The Super Bowl LIV will kick off on the second of February with over 100 million Football enthusiasts watching the game. This is a fantastic opportunity for the biggest brands to target their audience. A culture has emerged where many, especially younger, viewers tune in just to see the 30 second ad slot.

Brands pour millions of dollars into creating the most hype and buzz surrounding their product with the ultimate-goal of making into the Top 10 of USA Today's Super Bowl Ad meter.

One person who knows more about advertising during the Super Bowl is Doug Gould, former creative director who created two award-winning Super Bowl spots for Budweiser during a 34-year campaign in advertising.
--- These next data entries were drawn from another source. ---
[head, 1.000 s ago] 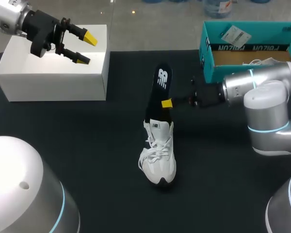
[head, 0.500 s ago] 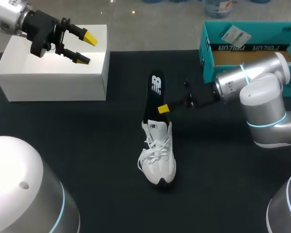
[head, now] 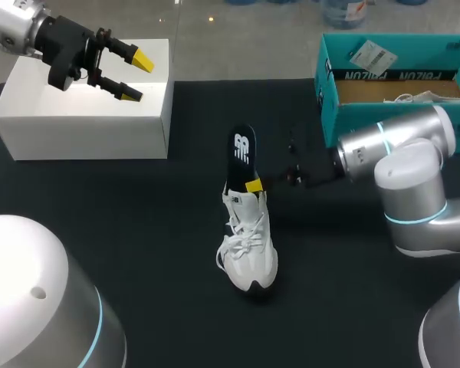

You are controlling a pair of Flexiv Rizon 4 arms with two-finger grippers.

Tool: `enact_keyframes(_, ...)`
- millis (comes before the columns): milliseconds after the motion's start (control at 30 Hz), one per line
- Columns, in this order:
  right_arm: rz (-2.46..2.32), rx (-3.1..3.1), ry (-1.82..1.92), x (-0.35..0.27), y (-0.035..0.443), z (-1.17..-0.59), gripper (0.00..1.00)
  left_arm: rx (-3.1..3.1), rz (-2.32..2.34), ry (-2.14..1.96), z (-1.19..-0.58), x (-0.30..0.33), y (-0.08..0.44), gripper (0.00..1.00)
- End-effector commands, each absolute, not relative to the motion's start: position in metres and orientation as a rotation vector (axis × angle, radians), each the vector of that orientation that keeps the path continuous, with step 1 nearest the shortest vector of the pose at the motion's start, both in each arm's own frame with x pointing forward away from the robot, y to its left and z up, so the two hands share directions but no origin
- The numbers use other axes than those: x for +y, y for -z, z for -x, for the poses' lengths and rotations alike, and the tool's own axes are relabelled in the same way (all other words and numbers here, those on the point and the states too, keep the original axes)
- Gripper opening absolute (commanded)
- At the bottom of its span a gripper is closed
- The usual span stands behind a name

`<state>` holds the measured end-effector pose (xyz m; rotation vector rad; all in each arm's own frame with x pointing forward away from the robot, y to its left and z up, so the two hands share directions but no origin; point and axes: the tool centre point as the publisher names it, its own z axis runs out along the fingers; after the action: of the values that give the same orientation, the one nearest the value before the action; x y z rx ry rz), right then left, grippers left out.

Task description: Take the shoe out of the shoebox, open the shoe tongue, remove and reinsert the insole, then place the shoe into the shoebox

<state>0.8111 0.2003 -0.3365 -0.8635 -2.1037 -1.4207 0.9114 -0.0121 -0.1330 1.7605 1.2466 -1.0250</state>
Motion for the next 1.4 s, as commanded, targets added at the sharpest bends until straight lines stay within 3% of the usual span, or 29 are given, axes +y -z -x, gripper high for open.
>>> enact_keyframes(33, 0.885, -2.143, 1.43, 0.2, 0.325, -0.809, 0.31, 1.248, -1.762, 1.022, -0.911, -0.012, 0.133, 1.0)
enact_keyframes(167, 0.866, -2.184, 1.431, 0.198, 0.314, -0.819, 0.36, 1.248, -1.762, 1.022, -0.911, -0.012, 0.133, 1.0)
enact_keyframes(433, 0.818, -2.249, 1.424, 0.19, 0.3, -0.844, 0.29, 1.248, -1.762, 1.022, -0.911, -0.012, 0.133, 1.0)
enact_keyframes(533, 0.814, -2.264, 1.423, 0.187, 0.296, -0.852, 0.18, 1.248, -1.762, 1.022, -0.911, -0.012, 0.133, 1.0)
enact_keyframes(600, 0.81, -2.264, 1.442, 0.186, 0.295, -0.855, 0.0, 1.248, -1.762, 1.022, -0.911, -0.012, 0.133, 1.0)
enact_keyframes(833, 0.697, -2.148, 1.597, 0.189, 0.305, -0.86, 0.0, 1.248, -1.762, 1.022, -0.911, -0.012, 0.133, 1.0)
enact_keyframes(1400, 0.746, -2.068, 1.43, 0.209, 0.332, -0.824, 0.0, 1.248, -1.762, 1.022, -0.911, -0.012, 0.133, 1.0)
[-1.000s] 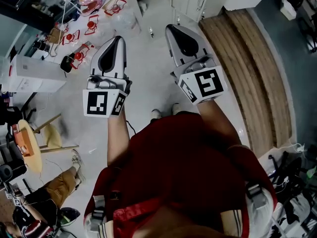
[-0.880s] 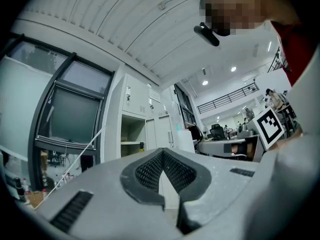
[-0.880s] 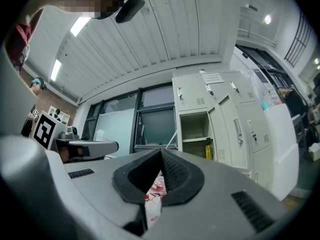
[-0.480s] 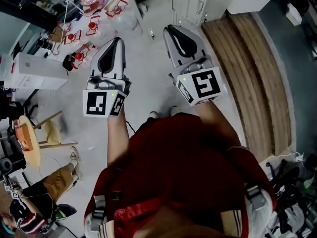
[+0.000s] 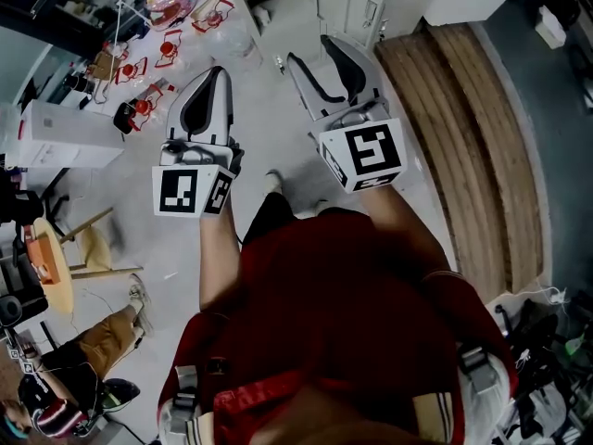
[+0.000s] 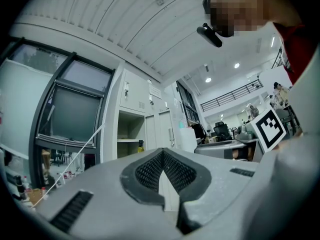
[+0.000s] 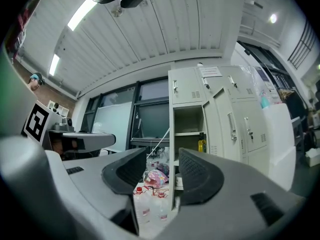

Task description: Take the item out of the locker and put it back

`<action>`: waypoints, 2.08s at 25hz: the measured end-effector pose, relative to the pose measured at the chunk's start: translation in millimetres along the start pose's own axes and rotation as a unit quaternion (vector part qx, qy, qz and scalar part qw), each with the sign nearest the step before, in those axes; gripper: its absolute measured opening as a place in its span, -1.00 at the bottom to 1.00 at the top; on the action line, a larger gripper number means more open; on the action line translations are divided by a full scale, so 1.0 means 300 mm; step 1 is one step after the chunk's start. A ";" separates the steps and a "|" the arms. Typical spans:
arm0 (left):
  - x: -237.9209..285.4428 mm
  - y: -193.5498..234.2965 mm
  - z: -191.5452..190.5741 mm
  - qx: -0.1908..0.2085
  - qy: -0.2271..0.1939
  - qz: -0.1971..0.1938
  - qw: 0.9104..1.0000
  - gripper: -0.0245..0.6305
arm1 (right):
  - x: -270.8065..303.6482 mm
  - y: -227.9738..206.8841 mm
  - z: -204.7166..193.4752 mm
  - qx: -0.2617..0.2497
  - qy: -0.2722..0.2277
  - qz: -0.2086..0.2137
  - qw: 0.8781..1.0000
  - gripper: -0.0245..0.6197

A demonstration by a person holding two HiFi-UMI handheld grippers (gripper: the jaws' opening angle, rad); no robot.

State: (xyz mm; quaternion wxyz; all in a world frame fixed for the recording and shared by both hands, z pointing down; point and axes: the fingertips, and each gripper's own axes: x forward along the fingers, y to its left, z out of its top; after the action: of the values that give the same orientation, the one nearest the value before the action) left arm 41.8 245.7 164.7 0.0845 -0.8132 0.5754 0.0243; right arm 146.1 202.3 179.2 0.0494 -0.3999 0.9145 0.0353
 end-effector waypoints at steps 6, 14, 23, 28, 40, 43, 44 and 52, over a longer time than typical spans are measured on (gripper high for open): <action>0.060 0.035 -0.029 -0.003 -0.006 -0.011 1.000 -0.91 | 0.072 -0.024 -0.019 -0.011 0.006 -0.016 1.000 -0.26; 0.167 0.192 -0.078 -0.011 -0.010 -0.027 1.000 -0.91 | 0.250 -0.050 -0.059 -0.021 0.018 -0.040 0.999 -0.19; 0.336 0.443 -0.138 -0.021 -0.006 -0.063 0.998 -0.91 | 0.541 -0.101 -0.118 -0.026 0.039 -0.083 0.995 -0.14; 0.417 0.552 -0.171 -0.027 -0.004 -0.093 0.995 -0.91 | 0.678 -0.119 -0.139 -0.029 0.049 -0.112 0.992 -0.14; 0.542 0.813 -0.224 -0.038 -0.013 -0.129 0.991 -0.91 | 0.944 -0.111 -0.169 -0.036 0.050 -0.158 0.986 -0.14; 0.560 0.859 -0.237 -0.038 -0.014 -0.136 0.990 -0.91 | 0.994 -0.107 -0.178 -0.035 0.049 -0.166 0.984 -0.14; 0.564 0.872 -0.240 -0.038 -0.014 -0.138 0.990 -0.91 | 1.008 -0.108 -0.179 -0.035 0.048 -0.170 0.984 -0.14; 0.626 0.944 -0.246 -0.037 -0.023 -0.153 0.987 -0.91 | 1.107 -0.142 -0.177 -0.038 0.044 -0.198 0.978 -0.14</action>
State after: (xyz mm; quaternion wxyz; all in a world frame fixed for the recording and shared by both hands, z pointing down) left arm -165.3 -33.0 180.6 0.0704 -0.8934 0.4407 0.0512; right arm -50.1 -73.9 191.4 -0.0004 -0.5758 0.8165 0.0424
The value of the advertisement spot is reflected by the love of the sport and the quantity of consumers peeled to the screen. Doug says ‘We have this many eyeballs at once - we should not screw this up. We should do something big. We should do something that amazes people.'"

He said to Betway The eyeballs are primary. "Again - it's a guaranteed audience of X million - whatever that number is going to be this year. So that is the primary. The business of the business is the more eyeballs you get the more you should pay."

He continued "What else drives price? The same thing that makes us buy $150 jeans or pay $100 for a hamburger that's made of a particular cow that nobody's heard of before that comes from Japan versus one that costs $15 - and you can't tell a huge difference, other than someone says this is better.

"So the other thing is the human element, which is the desire, the need to be seen and paying for the most important real estate for the sake of saying you were there. So, those two things - the tangible and the intangible. 

"Fox has charged up to $5.6m per 30-second slot this year, an increase of almost seven per cent on the average price of $5.25m in 2019.

Securing a spot is only half the story, though. To make their investment worth it, companies hire the best creative minds in the country to produce a successful ad.

That is something Gould knows a lot about. Now working as Professor of the Practice in Advertising at Boston University, Gould helped create Budweiser's "Respect" spot in 2002 - named the third-greatest Super Bowl ad of all-time by AdAge - and their "Replay" campaign, which topped the USA Today Ad Meter in 2003.